Since you started to have a problem with more than one of them, is it possible that it's something else in the signal path? Perhaps your amp/receiver is still sending a low level signal when there's no obvious audio signal (you could see this with an oscilloscope, if you have access to one). Or perhaps there's some other type of interference (I took a guitar amp to the shop once because I was hearing weird sounds from it -- turned out to be cell phone interference). With these types of things, I wouldn't be surprised if one speaker goes bad over time, but to have several go bad in the same time frame would send me looking somewhere else. 

Is this sound coming from the powered sub? Or is it coming from the other drivers?
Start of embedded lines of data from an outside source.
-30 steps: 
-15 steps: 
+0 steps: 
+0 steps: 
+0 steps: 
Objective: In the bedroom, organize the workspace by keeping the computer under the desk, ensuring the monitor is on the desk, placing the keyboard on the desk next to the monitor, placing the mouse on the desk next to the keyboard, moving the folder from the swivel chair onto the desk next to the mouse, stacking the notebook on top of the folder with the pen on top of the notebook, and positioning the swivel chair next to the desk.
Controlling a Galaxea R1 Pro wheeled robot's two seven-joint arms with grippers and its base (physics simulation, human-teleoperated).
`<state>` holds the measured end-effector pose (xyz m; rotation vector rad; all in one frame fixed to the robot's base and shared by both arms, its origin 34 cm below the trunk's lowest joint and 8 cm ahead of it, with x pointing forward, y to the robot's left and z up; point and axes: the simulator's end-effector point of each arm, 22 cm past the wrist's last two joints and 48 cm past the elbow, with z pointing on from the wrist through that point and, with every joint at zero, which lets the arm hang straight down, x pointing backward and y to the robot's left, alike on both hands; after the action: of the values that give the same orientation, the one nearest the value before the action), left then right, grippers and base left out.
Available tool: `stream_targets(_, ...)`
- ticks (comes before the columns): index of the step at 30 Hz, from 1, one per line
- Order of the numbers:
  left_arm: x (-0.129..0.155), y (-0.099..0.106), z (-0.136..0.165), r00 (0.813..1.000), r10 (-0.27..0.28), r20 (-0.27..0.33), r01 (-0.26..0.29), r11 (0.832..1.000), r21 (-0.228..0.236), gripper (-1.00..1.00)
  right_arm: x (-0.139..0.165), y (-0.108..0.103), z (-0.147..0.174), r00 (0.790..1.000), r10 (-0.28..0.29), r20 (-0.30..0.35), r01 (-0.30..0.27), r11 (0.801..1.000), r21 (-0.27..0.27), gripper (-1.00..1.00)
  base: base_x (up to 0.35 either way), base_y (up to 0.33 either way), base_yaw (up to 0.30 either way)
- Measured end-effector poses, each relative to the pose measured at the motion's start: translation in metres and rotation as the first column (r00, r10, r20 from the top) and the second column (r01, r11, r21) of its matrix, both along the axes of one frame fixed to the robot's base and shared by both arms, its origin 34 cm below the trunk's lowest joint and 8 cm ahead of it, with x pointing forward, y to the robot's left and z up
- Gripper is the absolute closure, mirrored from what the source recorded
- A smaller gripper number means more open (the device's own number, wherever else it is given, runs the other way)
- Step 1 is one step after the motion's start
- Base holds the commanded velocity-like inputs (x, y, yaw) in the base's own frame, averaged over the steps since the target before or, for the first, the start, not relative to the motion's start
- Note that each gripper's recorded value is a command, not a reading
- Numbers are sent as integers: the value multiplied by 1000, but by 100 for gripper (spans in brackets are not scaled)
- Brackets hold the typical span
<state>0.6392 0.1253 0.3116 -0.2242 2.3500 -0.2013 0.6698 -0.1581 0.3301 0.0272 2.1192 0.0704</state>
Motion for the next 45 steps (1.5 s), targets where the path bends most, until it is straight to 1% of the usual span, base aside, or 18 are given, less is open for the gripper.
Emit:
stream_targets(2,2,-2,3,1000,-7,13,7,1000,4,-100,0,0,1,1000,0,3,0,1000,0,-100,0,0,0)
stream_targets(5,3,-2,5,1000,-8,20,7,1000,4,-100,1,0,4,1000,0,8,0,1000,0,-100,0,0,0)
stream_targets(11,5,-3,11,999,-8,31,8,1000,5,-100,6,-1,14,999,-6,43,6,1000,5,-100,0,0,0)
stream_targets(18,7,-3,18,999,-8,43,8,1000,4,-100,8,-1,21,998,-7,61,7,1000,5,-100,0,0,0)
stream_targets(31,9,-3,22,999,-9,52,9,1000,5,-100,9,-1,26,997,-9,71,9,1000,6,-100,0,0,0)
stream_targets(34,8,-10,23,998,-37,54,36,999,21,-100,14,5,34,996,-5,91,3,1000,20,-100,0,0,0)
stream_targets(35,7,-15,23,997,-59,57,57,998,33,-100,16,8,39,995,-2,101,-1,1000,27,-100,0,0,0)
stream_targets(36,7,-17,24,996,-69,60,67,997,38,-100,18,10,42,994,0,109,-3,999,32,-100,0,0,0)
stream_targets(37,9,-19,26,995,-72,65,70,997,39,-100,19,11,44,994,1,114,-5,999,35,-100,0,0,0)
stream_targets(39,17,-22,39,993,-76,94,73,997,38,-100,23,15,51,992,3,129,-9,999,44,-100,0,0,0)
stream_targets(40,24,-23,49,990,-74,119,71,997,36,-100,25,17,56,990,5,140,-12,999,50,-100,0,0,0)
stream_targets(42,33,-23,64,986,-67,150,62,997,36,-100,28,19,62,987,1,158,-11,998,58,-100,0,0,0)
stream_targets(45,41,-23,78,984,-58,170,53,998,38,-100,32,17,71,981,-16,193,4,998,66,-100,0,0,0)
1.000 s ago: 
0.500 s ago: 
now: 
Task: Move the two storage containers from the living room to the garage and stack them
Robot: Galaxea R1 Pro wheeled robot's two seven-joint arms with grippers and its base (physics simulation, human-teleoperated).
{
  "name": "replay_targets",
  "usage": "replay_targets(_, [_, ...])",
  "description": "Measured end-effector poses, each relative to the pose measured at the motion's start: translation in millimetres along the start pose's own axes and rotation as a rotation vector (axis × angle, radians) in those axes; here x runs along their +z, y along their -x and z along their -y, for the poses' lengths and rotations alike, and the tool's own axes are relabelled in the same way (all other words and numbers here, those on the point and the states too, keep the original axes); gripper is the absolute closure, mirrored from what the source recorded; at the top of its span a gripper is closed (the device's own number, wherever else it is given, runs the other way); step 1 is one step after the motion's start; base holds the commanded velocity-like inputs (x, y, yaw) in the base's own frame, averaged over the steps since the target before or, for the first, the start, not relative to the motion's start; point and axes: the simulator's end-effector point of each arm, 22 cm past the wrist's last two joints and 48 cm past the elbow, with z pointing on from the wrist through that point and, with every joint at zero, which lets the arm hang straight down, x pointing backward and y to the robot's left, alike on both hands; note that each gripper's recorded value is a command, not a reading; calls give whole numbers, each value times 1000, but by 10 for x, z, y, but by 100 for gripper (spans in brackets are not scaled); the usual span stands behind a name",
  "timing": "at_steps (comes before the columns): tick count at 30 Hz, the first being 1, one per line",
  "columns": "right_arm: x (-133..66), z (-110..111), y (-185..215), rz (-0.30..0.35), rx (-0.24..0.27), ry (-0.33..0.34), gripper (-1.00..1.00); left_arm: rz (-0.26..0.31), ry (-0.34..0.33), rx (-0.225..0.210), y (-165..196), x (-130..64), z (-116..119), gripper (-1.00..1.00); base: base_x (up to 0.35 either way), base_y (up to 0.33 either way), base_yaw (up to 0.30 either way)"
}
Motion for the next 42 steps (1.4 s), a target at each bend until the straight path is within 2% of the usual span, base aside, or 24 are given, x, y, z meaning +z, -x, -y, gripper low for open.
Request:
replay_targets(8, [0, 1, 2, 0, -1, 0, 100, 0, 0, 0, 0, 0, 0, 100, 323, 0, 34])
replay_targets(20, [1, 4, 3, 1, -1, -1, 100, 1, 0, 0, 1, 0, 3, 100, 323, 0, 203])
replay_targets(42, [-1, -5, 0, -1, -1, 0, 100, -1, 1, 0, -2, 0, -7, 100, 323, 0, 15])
If it's coming from the powered sub, I would say that it's _possible_ that it's the DT that's the problem. If it's coming from the main speakers (and this may not be obvious; have a close listen), then I'd say it's a problem with the source or amplification chain -- the drivers (other than the sub) in the DTs can't do anything on their own, so the problem would be in the amp or signal that's driving the amp.


----------



## Guest (Jun 15, 2008)

Thank you for your quick response, I am convinced it is the DT, seems that the automatic circuit that detects the signal from the amp is turning it on pre-maturelly, I haven't had it apart yet, hoping maybe I will find a pot inside to adjust. only two speakers do it, and it is usally just one, but when the TV gets turned on, or a light gets turned on it turns itself on and the sub woofer thumps I have played with the attenuator. I wrote to DT, hoping Chet returns my reply, two years ago I called and talked to someone there and they wanted me to send them in, if I can get a schematic first I am sure I can repair them. The speaker is built tough I thought the thumping would destroy the sub. Have you ever expierenced this problem with your DT's?


----------



## Otto (May 18, 2006)

Hi Rod, 

Well, I don't have any Definitives any more. I had BP2002TLs, and I never had any problems with them at all. See what Chet says after the weekend. I don't know if they'll offer up a schematic, and if they don't, they may have some other ideas. 

Good luck!


----------



## IanC (May 18, 2009)

Hi,
I would like to get schematics for a Definitive Technology PF8-08182 sub-woofer I am attempting to repair.
I see posts indicating that they have supplied them to other people.
Any hints on how to best approach DT? Did you use the info email address?
Thanks
Ian C


----------



## lcaillo (May 2, 2006)

We have listings for most manufacturers that include contact numbers. The one for Definitive Technology is here and contains the contact info that I used I do not know if they will provide the info to consumers. I identified myself as a service tech and identified the shop that I was doing the work for and they were very helpful to me.

http://www.hometheatershack.com/for...ion/4866-definitive-technology.html#post37052


----------



## IanC (May 18, 2009)

Thanks for the contact info for Definitive Technology. 
They responded surprisingly quickly with what I needed.


----------